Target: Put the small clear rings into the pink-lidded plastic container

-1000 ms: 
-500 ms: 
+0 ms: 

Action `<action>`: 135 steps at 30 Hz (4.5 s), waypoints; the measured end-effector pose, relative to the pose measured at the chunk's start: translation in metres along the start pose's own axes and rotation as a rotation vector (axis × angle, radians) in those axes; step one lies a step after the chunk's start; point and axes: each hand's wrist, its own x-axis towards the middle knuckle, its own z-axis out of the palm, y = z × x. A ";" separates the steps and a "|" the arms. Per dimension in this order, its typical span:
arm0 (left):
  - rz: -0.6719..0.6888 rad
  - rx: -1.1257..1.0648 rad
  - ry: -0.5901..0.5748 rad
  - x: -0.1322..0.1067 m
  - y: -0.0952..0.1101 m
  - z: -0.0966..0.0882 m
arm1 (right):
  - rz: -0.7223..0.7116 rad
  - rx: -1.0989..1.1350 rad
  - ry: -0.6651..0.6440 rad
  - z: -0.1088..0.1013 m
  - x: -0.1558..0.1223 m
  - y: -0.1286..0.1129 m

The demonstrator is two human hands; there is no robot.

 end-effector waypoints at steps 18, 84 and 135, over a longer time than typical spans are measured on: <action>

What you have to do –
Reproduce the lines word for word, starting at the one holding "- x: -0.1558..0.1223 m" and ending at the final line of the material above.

Solution for this problem –
  - x: -0.1558..0.1223 m
  - y: -0.1286..0.1129 m

The demonstrator is two human hands; there is no robot.

 end-effector waypoints at steps 18, 84 and 135, over a longer time than typical spans are measured on: <action>

The work on this exercise is complete.